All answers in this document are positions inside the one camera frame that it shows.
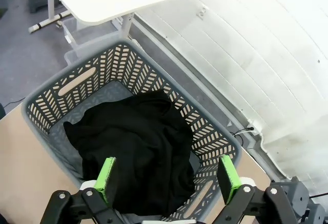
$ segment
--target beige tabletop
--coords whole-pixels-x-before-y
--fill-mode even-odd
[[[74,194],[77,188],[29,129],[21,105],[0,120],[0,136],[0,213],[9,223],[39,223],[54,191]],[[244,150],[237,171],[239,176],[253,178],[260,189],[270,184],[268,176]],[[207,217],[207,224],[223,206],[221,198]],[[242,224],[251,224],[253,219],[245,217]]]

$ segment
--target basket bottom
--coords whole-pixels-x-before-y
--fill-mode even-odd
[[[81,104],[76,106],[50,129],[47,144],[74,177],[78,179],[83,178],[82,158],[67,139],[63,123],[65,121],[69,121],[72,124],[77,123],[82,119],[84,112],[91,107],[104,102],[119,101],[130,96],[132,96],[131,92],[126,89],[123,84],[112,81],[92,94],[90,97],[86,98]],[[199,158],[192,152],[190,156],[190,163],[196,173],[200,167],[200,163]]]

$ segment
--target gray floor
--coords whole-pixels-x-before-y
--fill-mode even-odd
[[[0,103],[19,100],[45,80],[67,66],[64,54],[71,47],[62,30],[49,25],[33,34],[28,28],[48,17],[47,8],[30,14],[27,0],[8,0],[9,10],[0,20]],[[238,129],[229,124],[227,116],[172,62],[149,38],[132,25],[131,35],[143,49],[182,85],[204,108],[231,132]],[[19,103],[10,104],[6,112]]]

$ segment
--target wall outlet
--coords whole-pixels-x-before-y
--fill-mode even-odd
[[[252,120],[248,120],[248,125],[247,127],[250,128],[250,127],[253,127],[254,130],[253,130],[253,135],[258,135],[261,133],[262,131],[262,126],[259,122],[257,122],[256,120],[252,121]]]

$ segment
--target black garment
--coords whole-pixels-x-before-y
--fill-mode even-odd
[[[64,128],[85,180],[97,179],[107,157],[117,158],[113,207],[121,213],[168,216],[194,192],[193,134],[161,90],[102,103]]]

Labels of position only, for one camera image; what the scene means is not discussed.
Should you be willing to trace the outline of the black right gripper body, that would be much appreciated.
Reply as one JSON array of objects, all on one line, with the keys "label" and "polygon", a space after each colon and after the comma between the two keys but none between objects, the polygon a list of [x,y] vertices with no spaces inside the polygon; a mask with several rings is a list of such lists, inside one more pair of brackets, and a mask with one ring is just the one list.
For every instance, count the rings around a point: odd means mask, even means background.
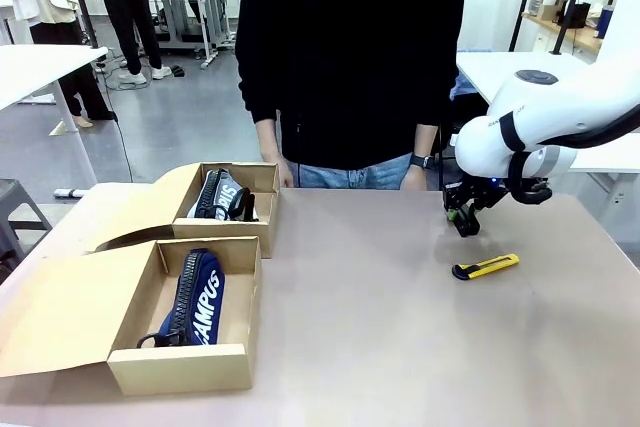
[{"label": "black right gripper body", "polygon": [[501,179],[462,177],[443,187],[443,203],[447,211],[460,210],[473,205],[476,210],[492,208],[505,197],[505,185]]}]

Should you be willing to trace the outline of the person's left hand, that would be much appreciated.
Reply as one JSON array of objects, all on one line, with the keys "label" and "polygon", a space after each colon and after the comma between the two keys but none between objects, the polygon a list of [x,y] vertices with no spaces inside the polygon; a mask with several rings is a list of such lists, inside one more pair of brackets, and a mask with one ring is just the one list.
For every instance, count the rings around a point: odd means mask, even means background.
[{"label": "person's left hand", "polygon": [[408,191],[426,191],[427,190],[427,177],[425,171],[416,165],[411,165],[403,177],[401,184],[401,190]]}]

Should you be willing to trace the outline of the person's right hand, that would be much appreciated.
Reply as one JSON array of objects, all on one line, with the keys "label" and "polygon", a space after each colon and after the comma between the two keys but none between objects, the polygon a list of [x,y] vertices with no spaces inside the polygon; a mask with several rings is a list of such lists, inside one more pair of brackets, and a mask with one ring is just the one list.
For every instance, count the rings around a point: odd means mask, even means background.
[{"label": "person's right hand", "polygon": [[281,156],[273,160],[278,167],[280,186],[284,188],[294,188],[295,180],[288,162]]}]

__________________________________________________

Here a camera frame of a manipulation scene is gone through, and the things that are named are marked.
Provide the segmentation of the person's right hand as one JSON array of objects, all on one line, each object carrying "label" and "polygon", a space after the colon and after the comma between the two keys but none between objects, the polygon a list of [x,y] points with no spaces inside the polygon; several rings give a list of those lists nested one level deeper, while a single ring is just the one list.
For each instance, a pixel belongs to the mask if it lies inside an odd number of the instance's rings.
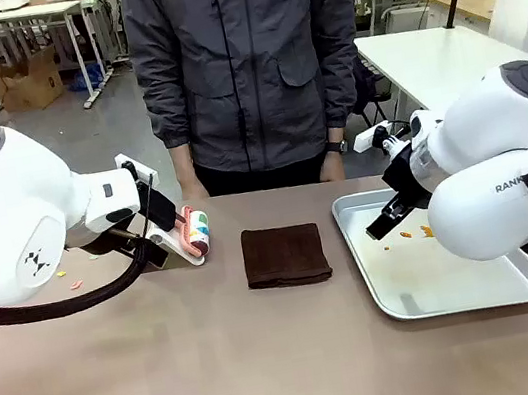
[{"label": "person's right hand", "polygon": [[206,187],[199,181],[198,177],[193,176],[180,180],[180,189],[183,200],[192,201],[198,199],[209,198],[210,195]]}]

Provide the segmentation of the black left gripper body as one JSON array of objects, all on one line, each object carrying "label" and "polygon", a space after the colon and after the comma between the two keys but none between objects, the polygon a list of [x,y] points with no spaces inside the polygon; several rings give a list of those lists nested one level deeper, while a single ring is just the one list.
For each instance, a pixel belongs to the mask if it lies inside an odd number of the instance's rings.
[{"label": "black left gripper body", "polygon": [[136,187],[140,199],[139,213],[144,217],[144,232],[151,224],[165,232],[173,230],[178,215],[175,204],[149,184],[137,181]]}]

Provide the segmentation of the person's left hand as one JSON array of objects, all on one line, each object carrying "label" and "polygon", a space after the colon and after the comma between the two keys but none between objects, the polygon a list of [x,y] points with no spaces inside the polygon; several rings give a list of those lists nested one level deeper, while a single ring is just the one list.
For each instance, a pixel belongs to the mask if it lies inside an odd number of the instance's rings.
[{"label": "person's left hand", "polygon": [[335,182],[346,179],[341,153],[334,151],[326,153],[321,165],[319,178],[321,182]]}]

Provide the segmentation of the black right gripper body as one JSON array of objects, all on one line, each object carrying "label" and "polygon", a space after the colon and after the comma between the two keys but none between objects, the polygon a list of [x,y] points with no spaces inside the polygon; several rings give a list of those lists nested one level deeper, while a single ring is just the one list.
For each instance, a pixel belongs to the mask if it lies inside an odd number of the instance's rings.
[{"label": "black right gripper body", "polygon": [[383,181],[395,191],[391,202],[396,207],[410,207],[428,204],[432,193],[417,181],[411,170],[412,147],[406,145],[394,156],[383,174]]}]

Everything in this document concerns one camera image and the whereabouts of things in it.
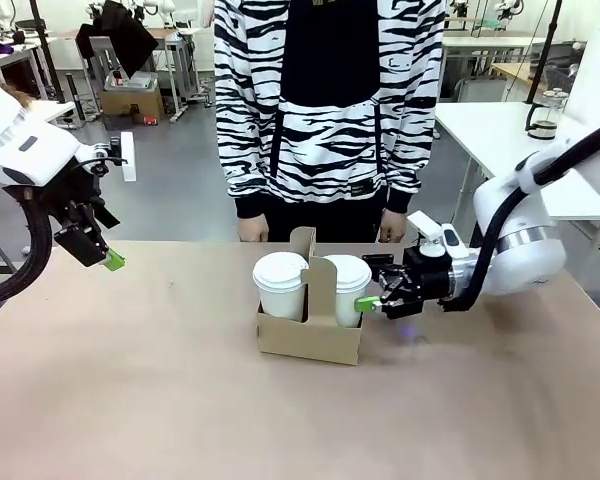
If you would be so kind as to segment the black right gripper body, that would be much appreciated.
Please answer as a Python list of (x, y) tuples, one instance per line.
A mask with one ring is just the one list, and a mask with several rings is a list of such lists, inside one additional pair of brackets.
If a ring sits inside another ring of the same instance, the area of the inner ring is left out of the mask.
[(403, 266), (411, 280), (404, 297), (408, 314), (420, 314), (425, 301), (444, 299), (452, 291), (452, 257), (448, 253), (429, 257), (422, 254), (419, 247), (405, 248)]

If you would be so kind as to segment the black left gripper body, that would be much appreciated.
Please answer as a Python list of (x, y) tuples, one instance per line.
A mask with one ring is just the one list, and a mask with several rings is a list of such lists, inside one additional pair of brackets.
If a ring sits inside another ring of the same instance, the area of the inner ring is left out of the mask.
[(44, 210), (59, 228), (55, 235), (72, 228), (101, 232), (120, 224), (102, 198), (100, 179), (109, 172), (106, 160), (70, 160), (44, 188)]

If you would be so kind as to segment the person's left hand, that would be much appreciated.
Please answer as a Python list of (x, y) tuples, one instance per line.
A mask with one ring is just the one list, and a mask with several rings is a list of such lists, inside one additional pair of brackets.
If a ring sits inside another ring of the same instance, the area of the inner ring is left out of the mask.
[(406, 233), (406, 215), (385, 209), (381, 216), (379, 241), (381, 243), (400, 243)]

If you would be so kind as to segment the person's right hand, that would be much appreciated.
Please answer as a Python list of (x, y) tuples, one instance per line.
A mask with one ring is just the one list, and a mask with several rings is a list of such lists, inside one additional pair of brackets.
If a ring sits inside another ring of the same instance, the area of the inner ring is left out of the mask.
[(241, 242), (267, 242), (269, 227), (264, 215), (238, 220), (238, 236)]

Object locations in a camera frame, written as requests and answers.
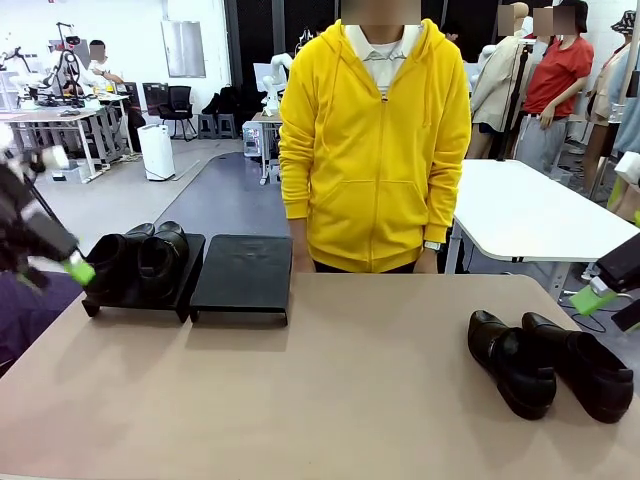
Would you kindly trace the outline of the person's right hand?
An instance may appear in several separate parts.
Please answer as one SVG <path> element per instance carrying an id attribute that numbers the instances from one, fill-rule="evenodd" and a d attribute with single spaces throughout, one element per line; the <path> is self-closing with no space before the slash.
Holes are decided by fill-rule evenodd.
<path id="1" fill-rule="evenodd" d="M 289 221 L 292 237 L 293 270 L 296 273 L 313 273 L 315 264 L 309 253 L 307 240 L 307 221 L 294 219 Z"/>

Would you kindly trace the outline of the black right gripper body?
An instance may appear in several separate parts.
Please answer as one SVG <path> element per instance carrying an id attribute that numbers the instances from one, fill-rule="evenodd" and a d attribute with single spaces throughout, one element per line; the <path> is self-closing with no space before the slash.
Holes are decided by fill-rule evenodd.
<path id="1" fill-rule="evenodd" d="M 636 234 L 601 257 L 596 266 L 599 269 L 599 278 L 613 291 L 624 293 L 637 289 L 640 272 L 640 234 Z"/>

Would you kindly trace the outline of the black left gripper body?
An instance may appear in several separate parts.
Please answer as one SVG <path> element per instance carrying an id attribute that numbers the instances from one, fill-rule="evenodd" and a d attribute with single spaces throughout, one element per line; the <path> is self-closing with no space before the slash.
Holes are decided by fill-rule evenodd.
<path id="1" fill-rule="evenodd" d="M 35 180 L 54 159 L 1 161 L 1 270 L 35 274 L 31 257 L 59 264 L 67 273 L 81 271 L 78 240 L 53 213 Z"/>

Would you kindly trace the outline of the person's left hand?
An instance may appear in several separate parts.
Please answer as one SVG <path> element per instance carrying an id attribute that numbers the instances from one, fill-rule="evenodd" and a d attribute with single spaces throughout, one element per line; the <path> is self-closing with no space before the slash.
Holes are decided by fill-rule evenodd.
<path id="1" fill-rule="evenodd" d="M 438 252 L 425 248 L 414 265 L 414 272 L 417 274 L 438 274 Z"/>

__________________________________________________

*Exercise*: Figure out how many lines of the listing above include "target"; the answer is that number alone.

*Response to this exercise*: 5